Print all of the data exactly, but drop the pictures.

---- DATA SEGMENT

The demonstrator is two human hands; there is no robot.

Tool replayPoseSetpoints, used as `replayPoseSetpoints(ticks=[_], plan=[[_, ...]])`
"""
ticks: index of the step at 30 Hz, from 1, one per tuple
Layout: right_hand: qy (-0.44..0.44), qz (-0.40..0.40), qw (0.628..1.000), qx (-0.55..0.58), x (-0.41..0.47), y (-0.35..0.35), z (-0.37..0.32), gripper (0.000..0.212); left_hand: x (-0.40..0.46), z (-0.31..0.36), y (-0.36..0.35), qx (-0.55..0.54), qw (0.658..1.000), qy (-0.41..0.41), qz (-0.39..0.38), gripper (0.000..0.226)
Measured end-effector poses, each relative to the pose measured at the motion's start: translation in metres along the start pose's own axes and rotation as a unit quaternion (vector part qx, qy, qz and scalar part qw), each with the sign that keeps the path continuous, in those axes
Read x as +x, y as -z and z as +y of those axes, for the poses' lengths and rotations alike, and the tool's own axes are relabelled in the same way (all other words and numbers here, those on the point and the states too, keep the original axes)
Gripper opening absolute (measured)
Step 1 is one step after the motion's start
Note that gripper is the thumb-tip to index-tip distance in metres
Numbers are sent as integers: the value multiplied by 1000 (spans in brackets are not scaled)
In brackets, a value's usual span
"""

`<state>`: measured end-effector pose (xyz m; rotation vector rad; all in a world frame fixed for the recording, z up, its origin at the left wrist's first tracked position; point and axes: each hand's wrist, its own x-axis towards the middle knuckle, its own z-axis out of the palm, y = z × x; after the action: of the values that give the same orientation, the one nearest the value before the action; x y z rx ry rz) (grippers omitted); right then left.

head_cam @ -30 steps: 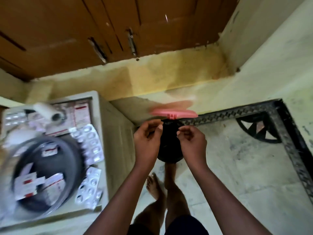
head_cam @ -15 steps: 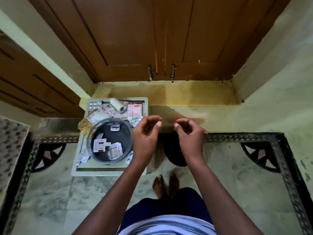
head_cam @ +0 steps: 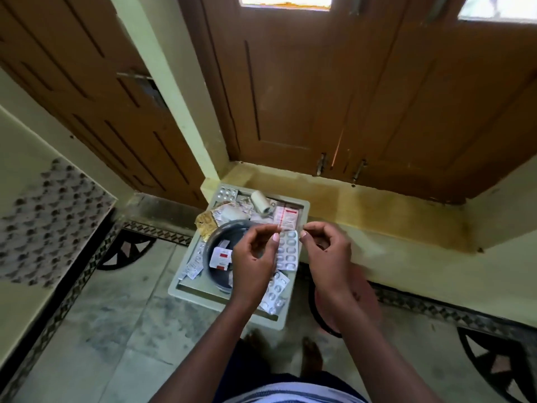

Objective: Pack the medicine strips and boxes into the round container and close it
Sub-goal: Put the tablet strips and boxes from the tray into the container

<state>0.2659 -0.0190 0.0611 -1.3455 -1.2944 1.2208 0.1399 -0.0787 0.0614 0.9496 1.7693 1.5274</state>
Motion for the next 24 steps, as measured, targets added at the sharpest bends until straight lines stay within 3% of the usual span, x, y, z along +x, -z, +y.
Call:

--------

#### SOLUTION
The demonstrator is two human hands; there is no robot.

Tool replayPoseSetpoints, used as `replayPoseSetpoints(ticks=[_], plan=[[_, ...]])`
"""
ticks: index of the step at 30 Hz, from 1, one per tuple
Layout: right_hand: qy (-0.44..0.44), qz (-0.40..0.40), qw (0.628..1.000), qx (-0.55..0.58), x (-0.41..0.47), y (-0.35..0.35), z (-0.37..0.32), gripper (0.000..0.212); left_hand: x (-0.40..0.46), z (-0.31..0.36), y (-0.36..0.35), qx (-0.55..0.54), qw (0.658..1.000), qy (-0.41..0.41), qz (-0.39..0.38), gripper (0.000..0.226)
Measured end-effector poses, each relative to the pose measured at the motion's start: translation in metres along the start pose's own axes and rotation as a unit quaternion (vector part qx, qy, qz and scalar part qw), each with the sign that keeps the path continuous, in those axes
Read x as +x, y as -z and z as +y of those axes, for the poses' lengths and rotations alike, and the tool's own axes are relabelled in the same way (all other words and numbers here, those on the point and the states too, keep the original axes)
Gripper opening absolute (measured)
Step 1 is one step after the motion's start
Note that gripper is the thumb-tip to index-tip distance in metres
Numbers are sent as integers: the value multiplied by 1000 (spans in brackets are not scaled)
In brackets, a value's usual span
"""

`<state>`: measured end-effector pose (xyz m; rotation vector rad; all in a world frame fixed for the recording, z up, its origin at the left wrist's first tracked position; point and axes: each hand's wrist, its own x-axis towards the middle knuckle, its own z-axis out of the palm, y = z × x; after the action: of the values that give the same orientation, the one nearest the value before the action; x y z rx ry rz) (grippers omitted); right then left.

head_cam @ -30 steps: 
head_cam @ -15 steps: 
head_cam @ +0 steps: 

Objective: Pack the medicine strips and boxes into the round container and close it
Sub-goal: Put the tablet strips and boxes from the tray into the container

<state>0.2659 -0.0190 0.0611 -1.3455 -1.2944 1.2208 0.1399 -0.0787 0.0614 0.9496 1.7693 1.5274</state>
Motion for the next 24 steps, as measured, targets added at the sharpest bends until straight lines stay within 3% of the usual span, x, y, z along +x, -z, +y.
Call:

The exercise is done, and nothing more is needed.